Once Boston’s bid was dropped, LA stepped up, and on June 2 the IOC confirmed that the nation’s second-largest city would continue to the second bidding stage.

Janet Evans, former vice chair and director of athlete relations for the LA movement, said the committee is confident in its bid because of the infrastructure already in place.

“LA has 97 percent of our venues built and 88 percent support from our citizens,” said Evans, a four-time gold medalist in swimming.

The Games would stretch across four areas in the Greater Los Angeles area – the San Fernando Valley; a cluster adjacent to the Pacific coast that would include parts of Santa Monica, Culver City and Beverly Hills; the South Bay area that extends from Inglewood down to Rancho Palos Verdes; and downtown LA.
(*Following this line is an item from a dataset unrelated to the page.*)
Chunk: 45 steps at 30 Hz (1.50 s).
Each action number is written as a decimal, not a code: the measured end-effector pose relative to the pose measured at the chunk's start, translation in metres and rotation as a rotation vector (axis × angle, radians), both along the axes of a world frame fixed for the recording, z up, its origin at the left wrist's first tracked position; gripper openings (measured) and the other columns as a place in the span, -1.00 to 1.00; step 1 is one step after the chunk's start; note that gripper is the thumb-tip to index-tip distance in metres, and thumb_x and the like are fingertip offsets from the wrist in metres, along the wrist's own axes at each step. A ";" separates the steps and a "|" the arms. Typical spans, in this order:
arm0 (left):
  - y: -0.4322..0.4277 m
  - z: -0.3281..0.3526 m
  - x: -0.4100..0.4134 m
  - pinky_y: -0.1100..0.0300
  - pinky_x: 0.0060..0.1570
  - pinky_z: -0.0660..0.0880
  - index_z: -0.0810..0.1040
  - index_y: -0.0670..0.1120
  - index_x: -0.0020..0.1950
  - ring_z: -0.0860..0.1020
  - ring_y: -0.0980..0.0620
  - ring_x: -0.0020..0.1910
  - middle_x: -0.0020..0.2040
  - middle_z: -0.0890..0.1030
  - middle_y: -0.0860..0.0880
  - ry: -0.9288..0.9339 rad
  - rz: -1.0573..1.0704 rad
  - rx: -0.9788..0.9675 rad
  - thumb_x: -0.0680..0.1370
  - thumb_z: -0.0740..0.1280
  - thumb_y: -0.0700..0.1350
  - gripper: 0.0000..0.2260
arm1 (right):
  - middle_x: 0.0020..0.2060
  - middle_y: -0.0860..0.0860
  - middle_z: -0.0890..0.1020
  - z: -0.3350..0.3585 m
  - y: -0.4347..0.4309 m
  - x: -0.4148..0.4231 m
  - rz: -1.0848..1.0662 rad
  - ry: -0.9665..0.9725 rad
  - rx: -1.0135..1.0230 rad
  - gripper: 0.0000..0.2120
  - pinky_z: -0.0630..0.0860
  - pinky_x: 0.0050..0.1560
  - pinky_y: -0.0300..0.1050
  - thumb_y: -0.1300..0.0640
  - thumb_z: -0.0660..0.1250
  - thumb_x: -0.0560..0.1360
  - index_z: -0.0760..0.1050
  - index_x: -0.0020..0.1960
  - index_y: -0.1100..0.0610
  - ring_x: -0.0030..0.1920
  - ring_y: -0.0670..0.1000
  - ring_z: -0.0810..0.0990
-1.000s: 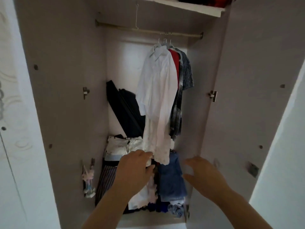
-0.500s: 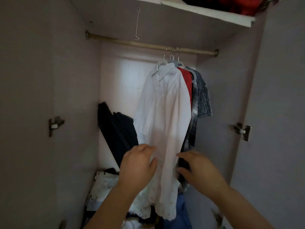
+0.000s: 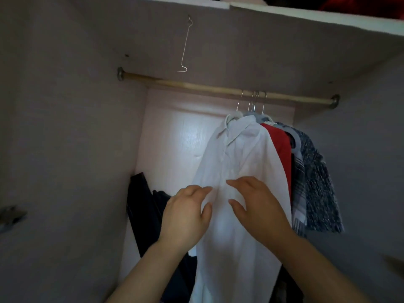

On July 29, just one week before the Summer Games opened here in Rio, the LA bid committee released highly detailed artist renderings of what a renovated Los Angeles Memorial Coliseum and other venues would look like if the city were to host the 2024 games.

Built to last

Existing buildings that would be used also include the downtown Staples Center, the Convention Center, the Microsoft Theatre, the Galen Center at USC, several stadiums on the UCLA campus, the Rose Bowl in Pasadena and the Forum in Inglewood.

One of the few buildings in the bid that is yet to be completed will be the new home of the recently relocated Los Angeles Rams of the NFL. Adjacent to the Forum in Inglewood, the stadium is reported to cost about $2 billion and is expected to be finished by 2018, regardless of the outcome of the city’s Olympic bid.

Wasserman said this existing infrastructure will allow his 2024 LA bid committee to spend the seven years between the time the IOC awards the games to the time the Olympics actually would arrive in the city focusing on feedback from athletes that can help improve the overall Olympic experience.

“We have such an incredible foundation of infrastructure, housing and facilities, we can spend seven years worrying about delivery,” Wasserman said. “When we engage with athletes and ask them their opinion, we can actually follow up with that and deliver against that promise, as opposed to other cities, who all would like to deliver against that promise (but) are stuck building buildings and managing budgets.”

Athlete engagement and the use of existing venues are the central elements to the IOC’s Agenda 2020, a strategic roadmap for the future of the Olympic movement, according to Olympic.org.

The LA bid committee has put athlete engagement at the top of its list. Members have been traveling around, hosting town halls and gathering input from both American and international Olympians and Paralympians. Among the wishes are better public and community spaces, better food, 24-hour room service, open bars and more support for family and friends trying to attend and watch the Games.

Romanian former gymnast and LA Advisory Commission member Nadia Comaneci was at the last Olympics hosted in LA. Comaneci, who burst onto the international stage as a 14-year-old at the 1976 Summer Games with her seven perfect 10s and three gold medal gymnastics performances, said turning to the competitors themselves is the best way to improve host cities in the future.

“I was contacted by Janet Evans when all this happened and I was very impressed because she wants to know from former athletes,” Comaneci said. “(She said,) ‘Tell me something crazy that every athlete wants in the Olympic Village so we can create that, so we can make that better for the athletes so they have a great experience.”

Evans said athletes appreciate the opportunity to have their voices heard.

“The athletes love it because they leave and they say thanks for listening to my mind, thanks for listening to me,” Evans said. “It’s pretty cool.”